The average hourly earnings of employees is also an important indicator which can offer cues on Fed’s rate actions. The average earnings rose (year-on-year) 2.5 per cent in April after falling 2.3 per cent (y-o-y) in March. If the trend continues, then the employee earnings can increase further in the coming months. In such a scenario, the odds of a rate hike in the US would increase. So going forward, employee earnings would also be an important indicator to watch for, that could influence the dollar index movement which, in turn, can impact gold price.

On the charts

The broader outlook for the spot gold price is bullish. Strong short-term support is between $1,260 and $1,250 which is likely to limit the downside. Immediate resistance is at $1,300. A strong break above this level will boost the momentum and take it higher to $1,325 and $1,333 — the 38.2 per cent Fibonacci retracement resistance. Further break above $1,333 will see gold price moving higher to $1,345 and $1,360 thereafter.

On the domestic front, the week for the bullion market begins with the big event “Akshaya Tritiya” on Monday. Though domestic demand surges on this auspicious day, it does not impact the trading prices on the exchange.

The fall in the MCX-gold last week from the high of ₹30,538 failed to decisively breach the psychological support at ₹30,000. The contract made a low of ₹29,897 and reversed sharply higher from there. The resistance at ₹30,500 is likely to be revisited in the initial sessions of the week.
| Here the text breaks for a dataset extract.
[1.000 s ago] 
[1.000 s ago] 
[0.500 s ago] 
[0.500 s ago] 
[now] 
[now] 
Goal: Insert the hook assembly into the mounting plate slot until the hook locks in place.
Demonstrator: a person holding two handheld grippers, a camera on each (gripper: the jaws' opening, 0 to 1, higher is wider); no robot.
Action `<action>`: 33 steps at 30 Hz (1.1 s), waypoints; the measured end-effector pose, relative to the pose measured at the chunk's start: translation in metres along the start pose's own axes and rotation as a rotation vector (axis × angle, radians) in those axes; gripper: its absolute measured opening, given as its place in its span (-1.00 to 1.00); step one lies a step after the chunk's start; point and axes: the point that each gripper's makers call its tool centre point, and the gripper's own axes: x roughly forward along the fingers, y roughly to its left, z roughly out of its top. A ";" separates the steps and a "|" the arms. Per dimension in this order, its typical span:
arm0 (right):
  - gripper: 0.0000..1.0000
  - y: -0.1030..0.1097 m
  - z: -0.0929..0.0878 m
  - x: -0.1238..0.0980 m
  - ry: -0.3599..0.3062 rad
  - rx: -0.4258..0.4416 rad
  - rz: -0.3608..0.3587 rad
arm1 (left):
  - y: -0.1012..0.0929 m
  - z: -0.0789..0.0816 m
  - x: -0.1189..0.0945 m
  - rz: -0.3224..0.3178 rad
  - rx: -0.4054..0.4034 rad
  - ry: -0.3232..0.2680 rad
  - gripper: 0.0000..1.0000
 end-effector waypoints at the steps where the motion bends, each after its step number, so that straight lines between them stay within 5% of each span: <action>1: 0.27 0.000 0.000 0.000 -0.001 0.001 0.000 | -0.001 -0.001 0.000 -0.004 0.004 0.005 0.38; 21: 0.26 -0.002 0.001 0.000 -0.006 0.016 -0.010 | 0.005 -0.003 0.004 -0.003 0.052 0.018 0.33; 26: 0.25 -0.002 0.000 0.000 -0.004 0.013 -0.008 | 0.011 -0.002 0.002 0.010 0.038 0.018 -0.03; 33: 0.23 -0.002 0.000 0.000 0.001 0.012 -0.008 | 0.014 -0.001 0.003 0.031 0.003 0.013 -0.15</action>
A strong break above ₹30,500 will see the contract moving higher to ₹30,700 and ₹31,000.

On the other hand, if the contract fails to break above ₹30,500, which is less likely, it can remain range-bound between ₹29,800 and ₹30,500 in the short term.

The MCX-Silver looks much stronger than the gold contract on the charts with significant support between ₹40,750 and ₹40,500. A strong break above the immediate resistance at ₹42,000 can take the MCX-Silver contract higher to ₹43,000.